In my recent review of Russell Crowe’s Poker Face, I neglected to mention Brendan Cowell—the potato-faced star of Beneath Hill 60, Noise, and I Love You Too—when listing Australian actor-directors. Cowell adapted to screen his own stage play Ruben Guthrie (2015), in which the titular alcoholic advertising whiz (played by Patrick Brammall) embarks on a year of sobriety to win back his fiancée (Abbey Lee Kershaw) to the chagrin of family, longtime friends, and colleagues. Like Crowe and many other actor-directors, Cowell astutely uses his talented cast, including Jack Thompson (whose role provides a bookend of sorts to his similarly soused part in Wake in Fright 45 years earlier), Robyn Nevin, Jeremy Sims, Harriet Dyer, and Alex Dimitriades. The heavily marinated dialogue betrays the film’s theatrical roots, but cinematically speaking this is brassy and blingy and doesn’t feel stage-bound. The road to recovery beats evoke the likes of Clean and Sober and 28 Days, but the film this most resembles is Any Questions for Ben: a lighter film than Ruben Guthrie, but similarly a character study of a successful marketing guru with an offshore romantic interest and the collapse of his tenuous ecosystem.

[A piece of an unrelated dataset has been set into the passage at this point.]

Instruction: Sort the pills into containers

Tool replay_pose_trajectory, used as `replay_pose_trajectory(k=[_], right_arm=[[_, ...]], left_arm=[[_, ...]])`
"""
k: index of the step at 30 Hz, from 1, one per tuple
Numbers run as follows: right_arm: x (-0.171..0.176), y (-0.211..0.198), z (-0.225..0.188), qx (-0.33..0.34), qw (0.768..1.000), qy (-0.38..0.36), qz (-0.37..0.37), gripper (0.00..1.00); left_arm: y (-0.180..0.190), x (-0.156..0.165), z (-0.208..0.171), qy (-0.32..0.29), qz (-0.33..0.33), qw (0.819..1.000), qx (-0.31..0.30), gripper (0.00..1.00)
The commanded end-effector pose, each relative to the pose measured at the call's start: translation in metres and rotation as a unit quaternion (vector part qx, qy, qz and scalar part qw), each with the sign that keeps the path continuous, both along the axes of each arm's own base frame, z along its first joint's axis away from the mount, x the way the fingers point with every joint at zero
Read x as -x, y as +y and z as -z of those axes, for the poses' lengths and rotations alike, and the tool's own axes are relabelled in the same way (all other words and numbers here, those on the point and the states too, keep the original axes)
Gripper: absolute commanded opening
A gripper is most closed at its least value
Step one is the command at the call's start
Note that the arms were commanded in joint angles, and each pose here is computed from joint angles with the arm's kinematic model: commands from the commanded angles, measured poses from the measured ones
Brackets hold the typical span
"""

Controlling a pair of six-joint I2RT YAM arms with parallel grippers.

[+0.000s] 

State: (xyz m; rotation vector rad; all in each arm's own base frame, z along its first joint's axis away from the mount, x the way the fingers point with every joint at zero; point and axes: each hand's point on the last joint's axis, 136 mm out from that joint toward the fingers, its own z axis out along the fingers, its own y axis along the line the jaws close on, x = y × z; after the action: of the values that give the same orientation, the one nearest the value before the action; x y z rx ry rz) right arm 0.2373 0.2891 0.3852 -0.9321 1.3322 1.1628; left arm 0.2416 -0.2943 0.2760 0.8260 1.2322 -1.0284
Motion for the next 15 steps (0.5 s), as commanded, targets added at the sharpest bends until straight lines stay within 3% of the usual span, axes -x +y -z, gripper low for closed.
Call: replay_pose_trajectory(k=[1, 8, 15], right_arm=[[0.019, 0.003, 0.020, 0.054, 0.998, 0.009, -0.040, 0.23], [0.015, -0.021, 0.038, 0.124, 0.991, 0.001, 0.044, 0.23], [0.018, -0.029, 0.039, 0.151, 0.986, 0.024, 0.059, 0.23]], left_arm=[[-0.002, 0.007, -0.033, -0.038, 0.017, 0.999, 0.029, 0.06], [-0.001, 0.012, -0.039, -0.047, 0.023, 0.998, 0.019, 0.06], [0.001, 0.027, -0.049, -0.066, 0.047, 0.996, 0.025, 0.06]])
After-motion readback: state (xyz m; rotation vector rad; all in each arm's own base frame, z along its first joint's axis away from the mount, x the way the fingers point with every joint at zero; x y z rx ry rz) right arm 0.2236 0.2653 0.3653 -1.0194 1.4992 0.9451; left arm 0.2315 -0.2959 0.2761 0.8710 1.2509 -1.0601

Acolytes (2008), directed by Jon Hewitt, follows three high schoolers (Sebastian Gregory, Joshua Payne, Hanna Mangan-Lawrence) in a regional community who discover the body of a missing teenager and begin to investigate the crime. The film starts fairly promising, like a teen version of The Dry, or a more emo version of Jasper Jones. Shorn of the star presence and production gloss of those films, I appreciated the naturalism of the leads, the authenticity of their relationship (bonded by growing up together, but with simmering tensions and a creeping love triangle), and the film’s keen sense of place, capturing its small-town milieu as effectively as Ruben Guthrie captures its slick Sydney scene. It also, like Wasted on the Young a few years later, eschews parents and guardians entirely, locking firmly into its young adult vantage point.
Then the film devolves into a nasty, nihilistic, cartoonish Ozploitation wannabe, though that was probably a foregone conclusion, given the seedy visage of Joel Edgerton—a capable actor I’ve never warmed to despite his multi-hyphenate talents, and this film nary advances that cause—on the poster above. As a former fan and scholar of the genre, I cannot feign moral superiority to it, nor ignorance of its lizard appeal when well executed. But I’m wary of film bodies like the Film Finance Corporation and Australian Film Commission financing exploitative as opposed to edifying projects.
Kriv Stenders’ Red Dog is hands down my favourite Australian film of the 2010s, a
terrific mainstream entertainment and tearjerker. Its sequel/prequel Red Dog:
True Blue is a lower key but thoughtful follow-up evoking the spirit of Storm
Boy and Blue Fin. Koko: A Red Dog Story (2019) is a spin-off documentary about
Koko, the kelpie who played Red in Stenders’ original. Narrated my Jason Isaacs
and directed by Aaron McCann and Dominic Pearce, the film charts Koko’s robust
seven-year life from dog show champ to movie star to his early death from heart
disease, using on-camera interviews with breeder Carol Hobday, filmmaker
Stenders, and producer/owner Nelson Woss, as well as re-enactments featuring Sarah Woods,
Toby Truslove, and Felix Williamson in those roles. Charges of emotional
manipulation and cheese could easily be levelled at Koko, much as they could at
the Red Dog films themselves, but by virtue of its subject this documentary is
fairly critic-proof: like its companion works, this wears its heart
aggressively on its furry sleeve and is catnip for dog lovers.